- Task brief
Return the data given below exactly as it appears.

# # # #

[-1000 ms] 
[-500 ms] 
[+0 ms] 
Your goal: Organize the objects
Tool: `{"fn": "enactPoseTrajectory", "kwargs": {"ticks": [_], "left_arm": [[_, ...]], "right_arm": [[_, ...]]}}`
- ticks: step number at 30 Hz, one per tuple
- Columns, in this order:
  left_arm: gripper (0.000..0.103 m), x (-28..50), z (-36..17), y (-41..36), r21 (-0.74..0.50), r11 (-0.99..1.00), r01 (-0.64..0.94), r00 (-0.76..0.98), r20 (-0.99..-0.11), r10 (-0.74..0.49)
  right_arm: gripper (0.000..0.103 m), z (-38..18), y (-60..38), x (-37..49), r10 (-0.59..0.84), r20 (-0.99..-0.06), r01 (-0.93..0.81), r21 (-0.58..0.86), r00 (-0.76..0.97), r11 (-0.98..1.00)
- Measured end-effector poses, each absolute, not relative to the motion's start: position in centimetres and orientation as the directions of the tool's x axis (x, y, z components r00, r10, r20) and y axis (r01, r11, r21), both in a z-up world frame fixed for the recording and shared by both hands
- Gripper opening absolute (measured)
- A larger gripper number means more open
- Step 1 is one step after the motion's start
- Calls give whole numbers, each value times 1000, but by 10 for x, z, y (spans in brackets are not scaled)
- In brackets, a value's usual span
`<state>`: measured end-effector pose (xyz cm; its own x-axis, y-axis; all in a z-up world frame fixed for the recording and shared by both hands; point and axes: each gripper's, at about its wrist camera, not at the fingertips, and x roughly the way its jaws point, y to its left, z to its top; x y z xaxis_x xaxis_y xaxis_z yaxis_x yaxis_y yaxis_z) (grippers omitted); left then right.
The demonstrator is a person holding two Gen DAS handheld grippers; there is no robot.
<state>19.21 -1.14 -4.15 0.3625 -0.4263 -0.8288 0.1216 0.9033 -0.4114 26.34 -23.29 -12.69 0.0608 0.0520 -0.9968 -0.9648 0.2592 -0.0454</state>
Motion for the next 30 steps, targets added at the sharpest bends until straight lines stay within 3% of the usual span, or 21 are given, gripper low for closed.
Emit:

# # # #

- Result for this exercise
[-1000 ms] 
[-500 ms] 
[+0 ms] 
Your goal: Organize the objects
Tool: `{"fn": "enactPoseTrajectory", "kwargs": {"ticks": [_], "left_arm": [[_, ...]], "right_arm": [[_, ...]]}}`
- ticks: step number at 30 Hz, one per tuple
- Columns, in this order:
  left_arm: gripper (0.000..0.103 m), x (-28..50), z (-36..17), y (-41..36), r21 (-0.74..0.50), r11 (-0.99..1.00), r01 (-0.64..0.94), r00 (-0.76..0.98), r20 (-0.99..-0.11), r10 (-0.74..0.49)
  right_arm: gripper (0.000..0.103 m), z (-38..18), y (-60..38), x (-37..49), r10 (-0.59..0.84), r20 (-0.99..-0.06), r01 (-0.93..0.81), r21 (-0.58..0.86), r00 (-0.76..0.97), r11 (-0.98..1.00)
- Measured end-effector poses, each absolute, not relative to the motion's start: position in centimetres and orientation as the directions of the tool's x axis (x, y, z components r00, r10, r20) and y axis (r01, r11, r21), both in a z-up world frame fixed for the recording and shared by both hands
- Gripper opening absolute (measured)
- A larger gripper number means more open
- Step 1 is one step after the motion's start
- Calls give whole numbers, each value times 1000, but by 10 for x, z, y (spans in brackets are not scaled)
- In brackets, a value's usual span
`<state>`: measured end-effector pose (xyz cm; its own x-axis, y-axis; all in a z-up world frame fixed for the recording and shared by both hands; point and axes: each gripper's, at about its wrist camera, not at the fingertips, and x roughly the way its jaws point, y to its left, z to its top; x y z xaxis_x xaxis_y xaxis_z yaxis_x yaxis_y yaxis_z) (grippers omitted); left then right.
The demonstrator is a person holding two Gen DAS handheld grippers; there is no robot.
<state>19.21 -1.14 -4.15 0.3625 -0.4263 -0.8288 0.1216 0.9033 -0.4114 26.34 -23.29 -12.69 0.0608 0.0520 -0.9968 -0.9648 0.2592 -0.0454</state>
Motion for the next 30 steps, targets added at the sharpest bends until straight lines stay within 3% of the usual span, or 21 are given, gripper low for closed.
Emit:

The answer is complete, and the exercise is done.